Since $\Bbb Z_5$ is of prime order, action's pointwise stabilizers are trivial or the whole $\Bbb Z_5$. Therefore: $$\sum_{i=0}^3\left|\operatorname{Stab}(i)\right|=k+5(4-k)\tag1$$ for some integer $k$, $0\le k\le 4$. By Burnside's (counting) lemma, $5$ must divide the RHS of $(1)$, whence $k=0$: all the stabilizers do coincide with the whole $\Bbb Z_5$, and so does the kernel of the action. Therefore, the action is trivial.

---

This argument can be developed further to prove that, for $p$ and $q$ distinct primes such that $p\nmid q-1$, the only homomorphism $f\colon \Bbb Z_p\to\operatorname{Aut}(\Bbb Z_q)$ is the trivial one (so, again without any prior knowledge of the structure of $\operatorname{Aut}(\Bbb Z_q)$).

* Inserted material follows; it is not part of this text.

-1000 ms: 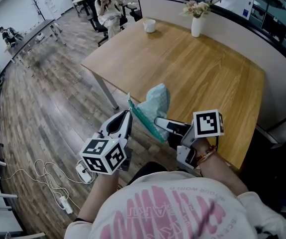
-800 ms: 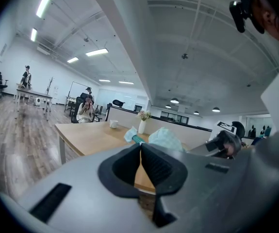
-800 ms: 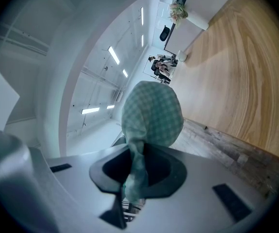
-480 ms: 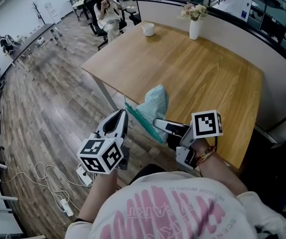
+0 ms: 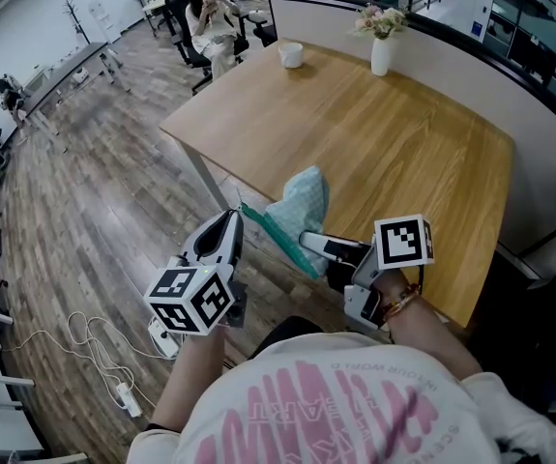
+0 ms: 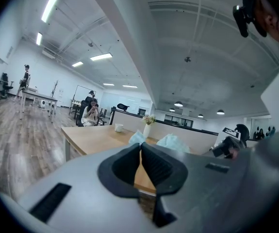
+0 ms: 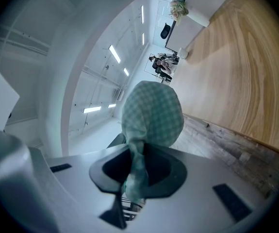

With reference to the action $f$, we get:

$$\sum_{i=0}^{q-1}\left|\operatorname{Stab}(i)\right|=\sum_{j=0}^{p-1}\left|\operatorname{Fix}(j)\right| \tag2$$ where in this case $\operatorname{Fix}(j)$ is a subgroup of $\Bbb Z_q$, for every $j$. By the primality of the orders of $\Bbb Z_p$ and $\Bbb Z_q$, $(2)$ and Lagrange yield: $$k+p(q-k)=l+q(p-l) \tag3$$ for some integers $k,l$ such that $0\le k\le q-1$ and $0\le l\le p-1$. From $(3)$: $$k(p-1)=l(q-1) \tag4$$ By Burnside's (counting) lemma, $p\mid k$ (see the LHS of $(3)$); but since by assumption $p\nmid q-1$, from $(4)$ follows $p\mid l$: contradiction, because $p>l$. So, if $p\nmid q-1$, there isn't any nontrivial action (by automorphisms) of $\Bbb Z_p$ on $\Bbb Z_q$.